Through his Instagram message, defendant, an adult male, sent a child a message for the sole purpose of seeking a photograph of her breasts. Asking a child to “send nudes” is unequivocally sexual conduct. See State ex rel. A.B., (Law Div. 1999) (finding that a male juvenile who took and distributed nude photographs of a female juvenile violated N.J.S.A. 2C:24-4(b)(3), which prohibits child pornography). Further, defendant’s request that the court accept his interpretation of his message as being a joke or cat call and nothing more, is belied by the fact that a Camden County Grand Jury returned an indictment against him, and, in so doing, clearly found that the message constituted “sexual conduct.” The message at issue was the exact type of conduct that the statute was enacted to prohibit.

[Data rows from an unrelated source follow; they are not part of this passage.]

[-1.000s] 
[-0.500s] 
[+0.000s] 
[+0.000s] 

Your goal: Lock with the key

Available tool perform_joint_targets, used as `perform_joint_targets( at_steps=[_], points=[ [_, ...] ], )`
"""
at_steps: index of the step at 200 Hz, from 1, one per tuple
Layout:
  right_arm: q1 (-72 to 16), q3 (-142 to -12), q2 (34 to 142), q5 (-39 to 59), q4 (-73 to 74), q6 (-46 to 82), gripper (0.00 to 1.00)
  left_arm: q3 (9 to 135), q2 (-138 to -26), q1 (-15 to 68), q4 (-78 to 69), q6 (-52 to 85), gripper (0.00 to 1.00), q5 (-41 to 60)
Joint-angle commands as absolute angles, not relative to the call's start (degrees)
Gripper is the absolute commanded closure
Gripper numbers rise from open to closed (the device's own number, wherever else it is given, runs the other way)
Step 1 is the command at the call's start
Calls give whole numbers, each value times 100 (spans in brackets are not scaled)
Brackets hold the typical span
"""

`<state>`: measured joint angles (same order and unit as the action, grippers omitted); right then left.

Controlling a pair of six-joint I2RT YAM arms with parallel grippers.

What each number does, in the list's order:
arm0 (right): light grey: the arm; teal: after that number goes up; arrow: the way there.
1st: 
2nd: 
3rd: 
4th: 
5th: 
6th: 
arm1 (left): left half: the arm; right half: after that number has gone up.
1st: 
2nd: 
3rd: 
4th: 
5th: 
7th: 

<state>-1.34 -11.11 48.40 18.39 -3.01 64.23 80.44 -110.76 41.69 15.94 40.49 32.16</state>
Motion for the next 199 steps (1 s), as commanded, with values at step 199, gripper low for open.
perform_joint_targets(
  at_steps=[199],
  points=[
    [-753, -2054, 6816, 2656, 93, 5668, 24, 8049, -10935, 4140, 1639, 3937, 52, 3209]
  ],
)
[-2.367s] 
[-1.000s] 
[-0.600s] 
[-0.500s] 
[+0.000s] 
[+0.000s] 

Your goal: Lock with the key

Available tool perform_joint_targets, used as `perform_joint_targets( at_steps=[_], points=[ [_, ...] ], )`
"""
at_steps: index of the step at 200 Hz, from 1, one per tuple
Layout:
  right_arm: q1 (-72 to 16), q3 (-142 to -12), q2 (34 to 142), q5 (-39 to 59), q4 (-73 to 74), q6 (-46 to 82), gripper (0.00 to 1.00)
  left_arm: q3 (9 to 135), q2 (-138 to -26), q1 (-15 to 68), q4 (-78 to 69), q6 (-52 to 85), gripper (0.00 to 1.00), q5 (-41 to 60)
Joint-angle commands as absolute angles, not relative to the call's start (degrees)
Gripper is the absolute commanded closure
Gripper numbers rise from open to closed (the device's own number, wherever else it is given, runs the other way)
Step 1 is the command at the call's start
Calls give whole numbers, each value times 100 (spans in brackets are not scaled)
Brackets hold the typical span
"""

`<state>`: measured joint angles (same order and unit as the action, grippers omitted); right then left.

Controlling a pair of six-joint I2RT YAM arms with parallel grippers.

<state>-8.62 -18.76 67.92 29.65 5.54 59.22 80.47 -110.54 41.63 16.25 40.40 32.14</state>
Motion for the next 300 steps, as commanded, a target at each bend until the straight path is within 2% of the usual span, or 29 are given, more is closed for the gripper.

It is doubtful that the grand jury had that definition of “sexual conduct” before it. The overwhelming majority of charges proposed by county prosecutor’s offices. They almost always rubber-stamp a proposed indictment without asking any questions of the prosecutor’s witness(es). This is the natural result of putting complicated legal concepts before lay people that are not familiar with each other and concerned with asking a “stupid question.”